KohakuHub Utility Scripts
This directory contains utility scripts for KohakuHub administration and maintenance.
Deployment Setup
Docker Compose Generator
Interactive tool to generate a customized docker-compose.yml based on your deployment preferences.
Features:
- ✅ Choose between built-in or external PostgreSQL
- ✅ Configure LakeFS to use PostgreSQL or SQLite
- ✅ Choose between built-in MinIO or external S3 storage
- ✅ Auto-generate secure secret keys
- ✅ Comprehensive configuration validation
Usage:
# Interactive mode (asks questions)
python scripts/generate_docker_compose.py
# Generate a configuration template
python scripts/generate_docker_compose.py --generate-config
# Use configuration file (non-interactive)
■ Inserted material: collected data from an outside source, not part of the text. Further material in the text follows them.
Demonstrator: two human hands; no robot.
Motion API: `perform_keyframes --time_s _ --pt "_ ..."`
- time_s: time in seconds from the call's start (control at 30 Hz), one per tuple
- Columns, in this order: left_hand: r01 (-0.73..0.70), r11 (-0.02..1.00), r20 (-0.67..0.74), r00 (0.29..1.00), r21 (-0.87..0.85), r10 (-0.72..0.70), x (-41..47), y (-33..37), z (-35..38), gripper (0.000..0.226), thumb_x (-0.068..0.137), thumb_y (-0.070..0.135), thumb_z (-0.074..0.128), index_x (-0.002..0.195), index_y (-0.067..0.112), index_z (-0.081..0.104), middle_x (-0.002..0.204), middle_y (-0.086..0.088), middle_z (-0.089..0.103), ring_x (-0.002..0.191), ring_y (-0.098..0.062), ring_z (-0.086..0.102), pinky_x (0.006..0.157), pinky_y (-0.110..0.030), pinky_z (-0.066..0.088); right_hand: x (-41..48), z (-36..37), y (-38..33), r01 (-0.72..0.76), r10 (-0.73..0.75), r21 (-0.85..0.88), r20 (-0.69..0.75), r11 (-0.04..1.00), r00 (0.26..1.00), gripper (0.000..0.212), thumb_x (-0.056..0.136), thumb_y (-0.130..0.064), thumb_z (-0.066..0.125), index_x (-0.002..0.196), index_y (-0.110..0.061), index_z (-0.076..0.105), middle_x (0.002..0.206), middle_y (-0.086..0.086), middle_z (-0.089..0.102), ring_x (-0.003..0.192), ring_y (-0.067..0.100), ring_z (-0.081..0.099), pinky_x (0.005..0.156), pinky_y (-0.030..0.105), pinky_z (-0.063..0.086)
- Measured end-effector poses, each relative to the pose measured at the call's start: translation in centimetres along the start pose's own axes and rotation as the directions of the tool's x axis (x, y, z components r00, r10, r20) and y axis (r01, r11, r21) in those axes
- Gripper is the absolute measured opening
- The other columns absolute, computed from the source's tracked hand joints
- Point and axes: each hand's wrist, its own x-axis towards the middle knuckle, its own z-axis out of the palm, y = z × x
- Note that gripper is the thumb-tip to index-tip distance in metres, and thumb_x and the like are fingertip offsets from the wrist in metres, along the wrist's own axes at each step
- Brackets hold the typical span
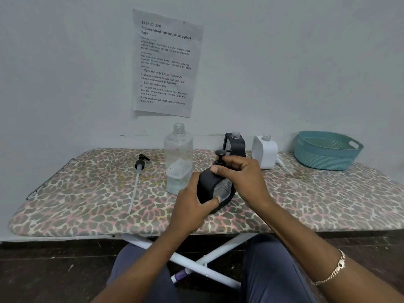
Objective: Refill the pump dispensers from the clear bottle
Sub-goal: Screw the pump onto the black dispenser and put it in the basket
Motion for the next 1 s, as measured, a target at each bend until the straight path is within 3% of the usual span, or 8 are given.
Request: perform_keyframes --time_s 0.13,0.2,0.27,0.37,0.47,0.6,0.77,1.0 --pt "-0.013 0.996 -0.057 0.998 0.086 0.018 -0.4 0.2 0.4 0.052 0.082 0.033 0.081 0.125 0.030 0.052 0.089 0.010 0.069 0.076 -0.004 0.068 0.063 -0.030 0.055 -0.1 0.1 0.1 -0.017 0.017 0.013 -0.009 1.000 1.000 0.036 0.080 -0.016 0.089 0.114 -0.008 0.079 0.104 0.000 0.081 0.102 0.015 0.077 0.096 0.043 0.061" --pt "-0.018 0.990 -0.086 0.996 0.143 0.030 -0.6 0.3 0.6 0.052 0.082 0.035 0.081 0.124 0.027 0.052 0.082 0.013 0.063 0.071 -0.001 0.064 0.055 -0.017 0.046 -0.2 0.2 0.1 -0.016 0.016 0.013 -0.015 1.000 1.000 0.037 0.080 -0.015 0.089 0.115 -0.007 0.079 0.104 0.000 0.081 0.102 0.014 0.077 0.096 0.041 0.061" --pt "-0.013 0.980 -0.113 0.993 0.197 0.036 -0.8 0.3 0.7 0.053 0.081 0.037 0.081 0.123 0.026 0.051 0.077 0.016 0.057 0.064 0.000 0.060 0.053 -0.013 0.040 -0.3 0.4 0.1 -0.010 0.011 0.005 -0.025 1.000 1.000 0.038 0.080 -0.016 0.089 0.116 -0.007 0.079 0.105 -0.001 0.081 0.102 0.013 0.077 0.096 0.040 0.061" --pt "-0.007 0.965 -0.142 0.989 0.264 0.046 -1.0 0.3 1.0 0.053 0.080 0.041 0.078 0.121 0.026 0.049 0.078 0.013 0.058 0.063 -0.006 0.058 0.052 -0.017 0.042 -0.6 0.8 0.2 0.009 -0.009 -0.006 -0.051 1.000 0.999 0.036 0.081 -0.018 0.089 0.114 -0.009 0.080 0.103 -0.002 0.081 0.101 0.013 0.077 0.095 0.038 0.061" --pt "0.005 0.961 -0.159 0.986 0.277 0.041 -1.1 0.3 1.1 0.050 0.079 0.040 0.078 0.116 0.025 0.048 0.079 0.009 0.060 0.065 -0.011 0.061 0.055 -0.030 0.051 -0.8 1.2 0.2 0.033 -0.033 -0.008 -0.086 0.999 0.996 0.033 0.082 -0.016 0.088 0.113 -0.010 0.080 0.100 -0.006 0.081 0.098 0.008 0.076 0.089 0.027 0.061" --pt "0.014 0.962 -0.158 0.987 0.274 0.031 -1.0 0.3 1.1 0.049 0.078 0.039 0.079 0.113 0.025 0.048 0.078 0.008 0.060 0.066 -0.011 0.061 0.056 -0.033 0.052 -0.8 1.0 -0.1 0.037 -0.037 -0.014 -0.058 0.999 0.998 0.024 0.082 -0.015 0.088 0.105 -0.014 0.082 0.096 -0.009 0.081 0.093 0.004 0.076 0.080 0.017 0.057" --pt "-0.003 0.959 -0.144 0.988 0.283 0.045 -1.1 0.3 0.9 0.050 0.079 0.040 0.079 0.116 0.025 0.049 0.078 0.009 0.059 0.066 -0.007 0.060 0.055 -0.028 0.050 -0.7 0.7 -0.3 0.049 -0.051 -0.036 -0.048 0.998 0.998 0.020 0.082 -0.014 0.087 0.101 -0.013 0.081 0.093 -0.007 0.080 0.090 0.004 0.074 0.078 0.016 0.056" --pt "-0.014 0.966 -0.118 0.992 0.259 0.046 -0.8 0.5 0.6 0.048 0.079 0.040 0.080 0.114 0.026 0.049 0.075 0.009 0.058 0.063 -0.005 0.059 0.051 -0.019 0.043 -1.1 1.1 0.2 0.059 -0.067 -0.059 -0.139 0.997 0.988 0.027 0.079 -0.019 0.090 0.104 -0.013 0.080 0.095 -0.010 0.079 0.092 0.000 0.073 0.080 0.014 0.054"
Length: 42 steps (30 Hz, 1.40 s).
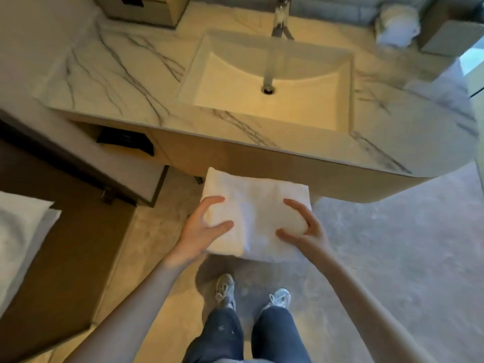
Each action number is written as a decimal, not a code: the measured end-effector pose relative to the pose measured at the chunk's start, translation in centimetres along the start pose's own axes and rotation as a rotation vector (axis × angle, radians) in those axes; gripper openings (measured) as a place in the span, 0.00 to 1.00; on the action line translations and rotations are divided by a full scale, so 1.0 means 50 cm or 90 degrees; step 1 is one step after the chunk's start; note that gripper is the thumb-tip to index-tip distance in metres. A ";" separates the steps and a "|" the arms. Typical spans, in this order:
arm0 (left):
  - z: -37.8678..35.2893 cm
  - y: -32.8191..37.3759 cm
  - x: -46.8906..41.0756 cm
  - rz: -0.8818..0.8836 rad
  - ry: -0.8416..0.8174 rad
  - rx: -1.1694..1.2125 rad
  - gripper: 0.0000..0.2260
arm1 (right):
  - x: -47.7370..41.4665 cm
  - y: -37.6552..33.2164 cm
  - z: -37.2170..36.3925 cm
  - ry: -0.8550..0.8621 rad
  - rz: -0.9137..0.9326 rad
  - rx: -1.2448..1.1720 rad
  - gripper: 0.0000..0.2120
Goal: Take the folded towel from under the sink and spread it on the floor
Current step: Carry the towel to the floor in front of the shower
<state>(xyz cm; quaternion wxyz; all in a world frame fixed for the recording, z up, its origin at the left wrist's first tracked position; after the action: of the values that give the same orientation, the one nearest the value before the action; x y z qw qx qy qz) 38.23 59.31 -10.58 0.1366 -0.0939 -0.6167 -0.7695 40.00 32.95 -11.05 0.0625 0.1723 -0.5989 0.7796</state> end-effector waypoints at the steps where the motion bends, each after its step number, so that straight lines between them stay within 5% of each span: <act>1: 0.019 0.038 0.010 -0.021 0.009 -0.012 0.22 | 0.010 -0.040 0.003 0.006 0.013 -0.004 0.32; 10: 0.179 0.189 0.087 -0.111 0.141 -0.042 0.22 | 0.022 -0.277 -0.054 -0.019 0.156 0.048 0.32; 23: 0.421 0.155 0.285 -0.090 0.494 -0.062 0.23 | -0.045 -0.469 -0.367 -0.355 0.356 0.114 0.29; 31: 0.314 0.093 0.464 0.041 0.753 0.008 0.23 | 0.001 -0.458 -0.459 -0.636 0.420 0.168 0.30; 42: 0.026 0.061 0.693 0.179 0.972 0.020 0.21 | 0.170 -0.344 -0.437 -0.901 0.426 0.229 0.30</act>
<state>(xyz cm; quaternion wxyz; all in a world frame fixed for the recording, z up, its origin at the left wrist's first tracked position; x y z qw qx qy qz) 6.46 56.68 3.36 0.6216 0.3867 -0.3445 -0.5877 33.07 57.63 2.70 -0.5979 0.4444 -0.3814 0.5473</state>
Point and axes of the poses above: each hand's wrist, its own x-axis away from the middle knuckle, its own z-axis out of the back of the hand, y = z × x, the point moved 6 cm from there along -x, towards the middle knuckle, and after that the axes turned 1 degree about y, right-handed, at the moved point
python scripts/generate_docker_compose.py --config kohakuhub.conf
Configuration Options:
-
PostgreSQL:
- Built-in container (managed by docker-compose)
- External PostgreSQL (specify host, port, credentials)
- Default database name for hub-api:
kohakuhub
-
LakeFS Database:
- Use PostgreSQL (recommended for production)
- Use local SQLite (simpler for development)
- Default database name:
lakefs(separate from hub-api database) - Automatic database creation: Both databases are created automatically when LakeFS starts
- Works with both built-in and external PostgreSQL
-
S3 Storage:
- Built-in MinIO container (self-hosted)
- External S3-compatible storage (AWS S3, CloudFlare R2, etc.)
-
Security:
- Auto-generated session secret key
- Auto-generated admin secret token
- Option to use custom secrets
-
Network:
- External Docker bridge network support
- Allows cross-compose communication with external PostgreSQL/S3 services
- Automatically added to hub-api and lakefs when using external services
Example: Interactive Mode
$ python scripts/generate_docker_compose.py
=============================================================
KohakuHub Docker Compose Generator
=============================================================
--- PostgreSQL Configuration ---
Use built-in PostgreSQL container? [Y/n]: y
PostgreSQL username [hub]:
PostgreSQL password [hubpass]:
PostgreSQL database name for hub-api [kohakuhub]:
--- LakeFS Database Configuration ---
Use PostgreSQL for LakeFS? (No = use local SQLite) [Y/n]: y
PostgreSQL database name for LakeFS [lakefs]:
--- S3 Storage Configuration ---
Use built-in MinIO container? [Y/n]: n
S3 endpoint URL: https://my-account.r2.cloudflarestorage.com
S3 access key: xxxxxxxxxxxx
S3 secret key: yyyyyyyyyyyy
S3 region [us-east-1]: auto
--- Security Configuration ---
Generated session secret: AbCdEf123456...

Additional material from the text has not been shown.